Fathers satisfy daughters’ basic needs; there is food on the table, a roof over their heads, their tuition paid for, and a father is a wonderful chauffeur to get daughters to their many activities. But daughters want a deep relationship with fathers. They want a trusted bond that allows them to see their fathers’ fears, successes, mistakes and failures, their hearts, and their passions. Daughters want encouragement and the freedom to become who they will be. All of this happens between that first dance and the last. Fathers and daughters need to dance in between.
This is a letter from us, for you.
You guys are incredible. You’ve raised us, changed nasty diapers, caught puke in your hands, played with us, and made us laugh so hard we get hiccups. As we’ve grown into adults, our relationship to one another has changed. It’s time to wake up and smell the coffee, THAT WE ARE NOW DRINKING – BY THE WAY -, and ask us about it.
Please know that you can always ask. I hope you feel that you can always ask.
As I’ve grown older, I know I’m not “daddy’s girl” anymore. I’m the first born that’s paved the way for the others. Daughters still crave closeness with their fathers though.
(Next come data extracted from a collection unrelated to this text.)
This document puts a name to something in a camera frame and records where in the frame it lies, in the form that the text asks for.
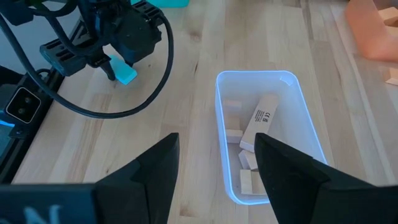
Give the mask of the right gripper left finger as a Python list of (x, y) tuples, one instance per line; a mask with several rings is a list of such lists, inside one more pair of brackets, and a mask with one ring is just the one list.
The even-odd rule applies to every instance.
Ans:
[(99, 223), (167, 223), (179, 165), (179, 134), (170, 133), (95, 183)]

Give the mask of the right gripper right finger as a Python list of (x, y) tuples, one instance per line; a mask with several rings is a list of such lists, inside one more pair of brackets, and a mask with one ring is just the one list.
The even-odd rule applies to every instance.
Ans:
[(265, 133), (254, 150), (279, 223), (397, 223), (397, 186), (367, 183)]

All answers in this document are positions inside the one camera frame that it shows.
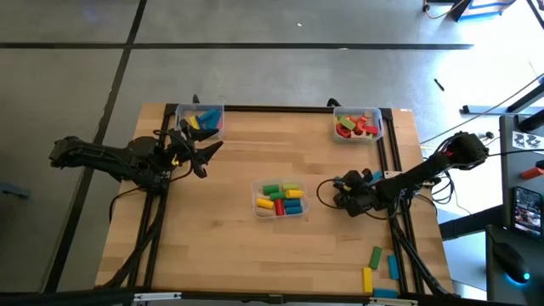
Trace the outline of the grey stand base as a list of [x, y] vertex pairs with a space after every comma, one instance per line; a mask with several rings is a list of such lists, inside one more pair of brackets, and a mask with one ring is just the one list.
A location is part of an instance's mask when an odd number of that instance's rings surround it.
[[463, 115], [510, 115], [513, 111], [506, 106], [464, 105], [460, 113]]

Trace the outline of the paper with black patterns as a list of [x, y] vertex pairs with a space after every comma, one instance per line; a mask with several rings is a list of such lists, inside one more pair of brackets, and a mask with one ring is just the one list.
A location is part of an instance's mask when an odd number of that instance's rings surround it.
[[544, 137], [513, 131], [512, 146], [521, 150], [544, 150]]

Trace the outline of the silver frame bracket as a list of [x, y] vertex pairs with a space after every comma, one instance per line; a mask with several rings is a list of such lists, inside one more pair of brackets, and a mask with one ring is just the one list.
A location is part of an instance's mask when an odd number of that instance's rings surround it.
[[134, 302], [152, 302], [162, 300], [177, 300], [182, 298], [181, 292], [140, 292], [133, 296]]
[[368, 305], [371, 306], [419, 306], [417, 300], [397, 299], [385, 297], [371, 297]]

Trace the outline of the black stand legs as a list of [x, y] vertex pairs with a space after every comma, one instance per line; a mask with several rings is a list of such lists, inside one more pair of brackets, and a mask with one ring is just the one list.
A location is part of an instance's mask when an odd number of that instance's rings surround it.
[[525, 119], [519, 117], [520, 111], [526, 109], [541, 98], [544, 98], [544, 81], [518, 101], [507, 107], [507, 113], [515, 114], [515, 122], [520, 131], [528, 133], [544, 126], [544, 109], [539, 110]]

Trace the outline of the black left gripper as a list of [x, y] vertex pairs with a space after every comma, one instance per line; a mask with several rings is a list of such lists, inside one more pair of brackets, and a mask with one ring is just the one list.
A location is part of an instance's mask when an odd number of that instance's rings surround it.
[[168, 136], [171, 139], [170, 150], [174, 153], [174, 160], [179, 164], [189, 162], [190, 171], [200, 179], [204, 179], [207, 176], [204, 166], [210, 162], [224, 142], [218, 141], [199, 150], [196, 148], [196, 142], [214, 137], [219, 130], [216, 128], [194, 129], [184, 119], [179, 123], [180, 130], [171, 129], [168, 131]]

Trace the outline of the black computer mouse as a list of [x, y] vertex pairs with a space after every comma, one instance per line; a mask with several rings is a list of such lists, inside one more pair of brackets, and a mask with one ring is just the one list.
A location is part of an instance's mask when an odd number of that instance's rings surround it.
[[507, 276], [514, 282], [526, 284], [530, 280], [530, 270], [523, 257], [506, 242], [497, 242], [492, 253]]

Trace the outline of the clear plastic bin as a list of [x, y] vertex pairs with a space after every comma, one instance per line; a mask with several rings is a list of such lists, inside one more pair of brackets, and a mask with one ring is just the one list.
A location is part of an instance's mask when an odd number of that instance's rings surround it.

We are really excited about our lives and we wish you would ask us 20 questions like you used to when we were little. Our responses may not be as cute and funny as they were then but we are deeply invested in these ones. They charm our hearts; our hobbies, our interests, what we are learning, our passions.
Somewhere between puberty and adulthood, we lost knowledge of one another. We stopped learning about one another. We quit trying to discover new things, new paths, new places. And every fight, every harsh word spoken out of unrestrained anger, impatience, and frustration feels like a wedge that is driving deeper and deeper between any semblance of recovery.
We are trying to understand who you are, who we are as individuals, and who we are as a duo. And we are trying so hard, it sometimes feels like running a race we have not trained for, just to communicate positively – neutrally – and to understand your point of view as well as communicate our own.
Please talk to us like we are your daughters because we are not your clients or your students or your coworkers. Those distant roles hurt us when we are put in them with you.
Sometimes we only feel loved when you are proud of us or when we have done something that you approve of. But we want to give and receive unconditional love. We love you for who you are, for who you are becoming. We want you to love us for who we are, who we are becoming.